Il segreto della prevenzione per la tiroide sta anche nell’uso di sale arricchito di iodio, specie in gravidanza, quando aumenta il fabbisogno di questa sostanza, e nel selenio prezioso per le patologie su base autoimmune
Occorrono poche regole semplici, ma da applicare con costanza, per mantenere il buon funzionamento della ghiandola tiroidea: salare le pietanze con il sale giusto, quello iodato, e garantire alla ghiandola un corretto apporto di selenio. Un comportamento che, come raccomandano gli esperti in occasione di un recente congresso milanese sul tema, aiuterà a prevenire gozzo, tiroidite di Hashimoto e ipotiroidismo.
SALE IODATO
Non tutti i sali (sodio) sono uguali o buoni per la salute. Come nel caso della tiroide che per garantirsi uno stato di benessere necessita di essere nutrita anche con un pizzico di sale, ma iodato, arricchito cioè con questa sostanza e facilmente trovabile in commercio.
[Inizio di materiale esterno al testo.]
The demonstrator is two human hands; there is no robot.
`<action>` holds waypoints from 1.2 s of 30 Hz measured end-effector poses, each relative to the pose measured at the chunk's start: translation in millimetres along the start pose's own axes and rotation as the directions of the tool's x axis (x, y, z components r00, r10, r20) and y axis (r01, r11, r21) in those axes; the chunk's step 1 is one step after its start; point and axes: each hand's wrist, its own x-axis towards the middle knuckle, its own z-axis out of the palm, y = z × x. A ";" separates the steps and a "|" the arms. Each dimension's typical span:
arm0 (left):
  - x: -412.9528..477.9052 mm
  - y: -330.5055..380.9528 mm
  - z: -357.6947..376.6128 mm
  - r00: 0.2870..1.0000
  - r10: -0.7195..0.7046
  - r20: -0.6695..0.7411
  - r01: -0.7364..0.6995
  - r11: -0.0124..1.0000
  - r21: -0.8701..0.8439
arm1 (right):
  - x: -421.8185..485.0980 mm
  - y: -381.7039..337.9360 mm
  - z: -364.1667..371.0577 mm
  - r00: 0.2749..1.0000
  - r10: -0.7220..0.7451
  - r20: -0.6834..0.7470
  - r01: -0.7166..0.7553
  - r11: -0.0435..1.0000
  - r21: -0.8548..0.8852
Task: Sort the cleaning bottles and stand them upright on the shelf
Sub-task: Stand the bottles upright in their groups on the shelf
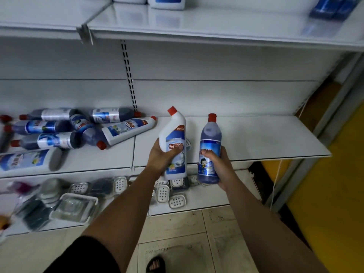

Una indicazione preziosa soprattutto in caso di gravidanza quando il consumo di iodio è maggiore. «Durante questo periodo infatti – spiega Paolo Beck-Peccoz, direttore del Dipartimento di Endocrinologia e Diabetologia dell’Università di Milano – gli estrogeni aumentano l’escrezione renale di iodio con richieste raddoppiate da parte dell’organismo a cui si aggiunge l’aumentato lavoro della tiroide materna che deve sopperire anche alle esigenze del feto che svilupperà la propria ghiandola solo dopo il quarto mese. Si tratta di un fabbisogno spesso sottovalutato, mentre una carenza di iodio durante la gestazione potrebbe portare all’insorgenza, nel feto, di complicazioni psico-neurologiche». Un problema che può essere evitato, impostando fin dall’inizio della gravidanza (o addirittura prima del concepimento se il figlio è programmato) una profilassi con l’integrazione di integratori contenenti iodio. Le campagne di promozione del sale iodato andrebbero però promosse nell’intera popolazione (dove il consumo di questo sale è salito al 50%, ma rimanendo lontano dalla soglia del 90% raccomandata dall’OMS) per prevenire i casi di gozzo che nel nostro Paese sono ancora 6 milioni.
SELENIO
Ma c’è anche un’altra sostanza da non dimenticare: il selenio, utile per combattere malattie croniche su base autoimmune come la tiroidite di Hashimoto. «Diversi studi clinici – continua Beck-Peccoz – dimostrano che il selenio può avere un’azione protettiva nei confronti della tiroide limitando la progressione del processo infiammatorio tipico dell’aggressione autoimmune e nella migliore delle ipotesi evitare una terapia farmacologica che, se cominciata, va continuata per tutta la vita». Laddove invece l’ipotiroidismo è già conclamato e nulla possono sodio e selenio, è possibile ricorrere a un ormone sintetico. «Si tratta della levotiroxina – conclude lo specialista – che aiuta ad integrare l’attività della tiroide pigra o ne sostituisce la funzione quando questa è stata rimossa. L’ormone va assunto solo dietro indicazione medica, con dosaggi personalizzati, ma sempre almeno 30 minuti prima di colazione e soprattutto prima del caffè che ne ridurrebbe l’assorbimento».